03/30/2026
PROTOCOL: Thermal Throttling.
Your CPU has a built-in safety mechanism. When the processor overheats, the system reduces clock speed to prevent permanent damage. Performance drops. Processing slows. The machine protects itself by becoming less capable.
Your brain runs the same protocol.
When cortisol floods the prefrontal cortex under acute stress, the brain throttles cognitive performance. Complex decision-making degrades. Flexible thinking goes offline. The system defaults to old scripts. Binary choices. Fight or flight.
Here is what that looks like at a facility.
Your front desk officer has been on shift for ten hours. They missed lunch. They had a confrontation with a visitor at hour six that spiked their cortisol. That cortisol is still circulating. Now, at hour ten, someone approaches the entrance with a badge that does not scan cleanly. The system beeps. The person smiles, says they are here for the 4 PM meeting, and asks to be let through.
A 2025 study in Communications Psychology confirmed: elevated cortisol impairs decision quality, and the impairment is worst on the most complex decisions. "Let them in or don't" is a binary decision. But the correct decision is neither. The correct decision is to verify. Call the host. Check the system. Follow the protocol.
That third option requires flexible thinking. Flexible thinking requires a prefrontal cortex that is not in thermal throttle.
Your officer does not have that. They have a throttled brain running on habit. And the habit in most organizations is to be polite. Let them through. Avoid the awkward moment.
That is how someone walks into your facility with a smile and a fake meeting.

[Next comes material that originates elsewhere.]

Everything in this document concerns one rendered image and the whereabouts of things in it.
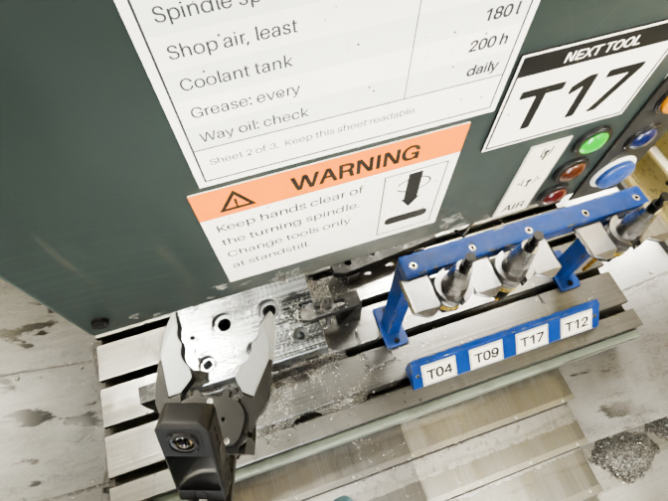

We see this pattern on every physical assessment we run. The breach point is almost never the lock, the camera, or the badge reader. It is the human being operating the access point after their biology has been degraded by hours of accumulated stress, missed meals, poor sleep the night before, or a confrontation that jacked their cortisol three hours ago and never fully cleared.
Three indicators your physical security team is operating throttled:
1. Verification steps get skipped. "They looked like they belonged."
2. Exceptions become the norm. "We always let the delivery driver through."
3. Confrontation avoidance overrides protocol. The officer lets someone pass because challenging them feels harder than the risk of being wrong.
The fix is not more training. Training assumes the hardware can execute the software. If the operator is thermally throttled, the training will not fire.
The fix is operational.
Mandate meal breaks. They are not optional. They are cognitive maintenance. Rotate high-stress posts every four hours. Build a 90-second reset protocol after any confrontation: step away, breathe, reset the nervous system before returning to the access point. Monitor your team's operational tempo the way you monitor your camera feeds.
You would never run a server at 99% CPU utilization and expect it to perform. Stop running your access control officers at 99% Allostatic Load and expecting them to catch the fake badge.